It is 11 PM. Your network monitoring tool flags unusual outbound traffic from a workstation that handles Controlled Unclassified Information. By the time your team confirms it is a breach, the clock is already running. Under DFARS 252.204-7012, you have 72 hours from the moment of discovery to report the incident to the DoD, whether or not your investigation is complete.
For defense contractors, that scenario is not hypothetical. The Defense Industrial Base is one of the most persistently targeted sectors in the country, and the consequences of a mishandled incident reach well beyond the technical cleanup. An incident response plan for defense contractors is a regulatory requirement embedded directly in CMMC, DFARS, and NIST 800-171, and a missing or underprepared plan is a frequent finding in CMMC Level 2 assessments.
This guide walks through what the requirements actually demand, what a compliant plan looks like, and how to build one that survives assessor scrutiny.
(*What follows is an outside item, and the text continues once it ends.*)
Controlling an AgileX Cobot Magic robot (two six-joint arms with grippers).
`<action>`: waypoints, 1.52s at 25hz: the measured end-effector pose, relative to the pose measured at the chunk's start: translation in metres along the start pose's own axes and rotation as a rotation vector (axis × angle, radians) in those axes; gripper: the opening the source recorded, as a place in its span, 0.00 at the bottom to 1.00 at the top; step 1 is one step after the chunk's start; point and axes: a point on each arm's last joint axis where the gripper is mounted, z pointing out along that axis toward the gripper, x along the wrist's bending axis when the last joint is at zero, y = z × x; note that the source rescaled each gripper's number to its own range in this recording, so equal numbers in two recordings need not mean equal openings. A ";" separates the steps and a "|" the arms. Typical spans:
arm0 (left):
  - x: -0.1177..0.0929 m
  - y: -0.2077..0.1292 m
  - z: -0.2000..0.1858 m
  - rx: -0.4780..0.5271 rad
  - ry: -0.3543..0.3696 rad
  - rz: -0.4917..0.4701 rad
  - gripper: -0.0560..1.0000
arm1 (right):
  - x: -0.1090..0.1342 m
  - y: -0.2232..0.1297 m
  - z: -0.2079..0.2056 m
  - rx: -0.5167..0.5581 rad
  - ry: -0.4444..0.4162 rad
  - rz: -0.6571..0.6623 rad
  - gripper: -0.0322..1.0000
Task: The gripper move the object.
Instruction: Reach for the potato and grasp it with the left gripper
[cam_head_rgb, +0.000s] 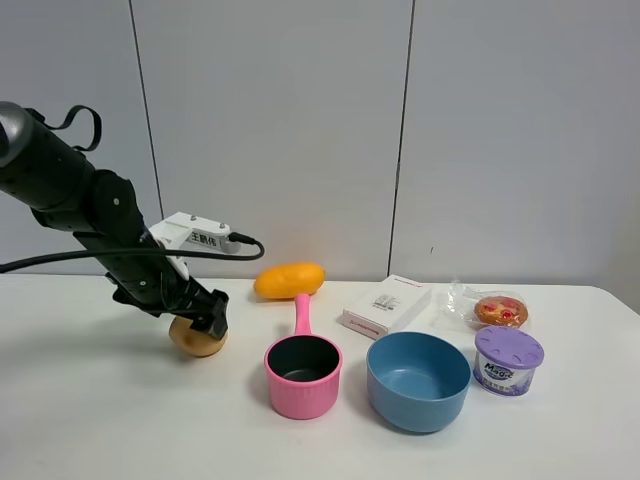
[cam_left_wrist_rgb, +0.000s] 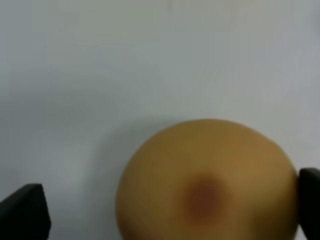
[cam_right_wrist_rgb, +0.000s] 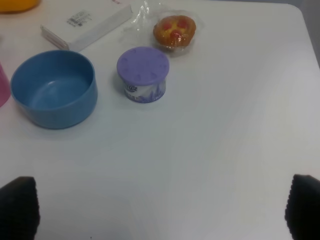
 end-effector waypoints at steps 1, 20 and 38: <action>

Why Defense Contractors Need a Formal Incident Response Plan
Many contractors have some version of an incident response plan on file. Far fewer have one that meets the specific, evidence-based requirements of the CMMC assessment process. Understanding the regulatory baseline is the starting point.
The Regulatory Mandate
Three overlapping frameworks create the requirement:
- NIST SP 800-171, Section 3.6 (Incident Response). Controls 3.6.1 through 3.6.3 require contractors to establish an operational incident-handling capability, track and document incidents, and test the response capability. These are not aspirational. They are assessed controls.
- CMMC Level 2, Incident Response domain. Three practices map one to one with the NIST 3.6 controls: IR.L2-3.6.1 (establish an operational incident-handling capability), IR.L2-3.6.2 (track, document, and report incidents), and IR.L2-3.6.3 (test the response capability). Each requires objective evidence. Older CMMC 1.0 practice numbers such as IR.2.092 no longer apply; current assessments use the NIST-aligned numbering above.
- DFARS 252.204-7012, paragraph (c). When a cyber incident affects a covered contractor information system, you must report it to the DoD within 72 hours of discovery. This obligation applies to any contractor handling CUI under a covered contract, regardless of CMMC certification status.
The Operational Reality
DIB contractors are high-value targets precisely because of what they handle. Adversaries seeking CUI such as technical drawings, manufacturing processes, and research data do not limit their activity to prime contractors. Subcontractors at every tier are targeted.
The DFARS reporting trigger is discovery, not confirmed exfiltration. If you discover a compromise affecting a covered system, the 72-hour clock starts immediately. Organizations that lack a documented response process routinely miss this window, with significant contractual and legal consequences.
Understanding exactly which systems and data fall under these requirements starts with a clear CUI inventory. See our What Is CUI? A Defense Contractor’s Guide for a detailed breakdown of identification and scoping requirements.
The 6 Core Components of a CMMC-Compliant Incident Response Plan
CMMC assessors are not evaluating whether you have a document. They are evaluating whether your organization can execute a response. A compliant incident response plan for defense contractors consists of six operationalized components, each tied to specific assessment evidence requirements.
1. Incident Response Policy and Scope
The plan must begin with a clear policy statement that defines what constitutes a cyber incident under DoD standards, identifies the covered systems in scope (aligned to your System Security Plan boundary), and establishes the legal and contractual authorities that govern the response. Scope must match your System Security Plan (SSP) exactly. Misalignment between these documents is a common assessor finding.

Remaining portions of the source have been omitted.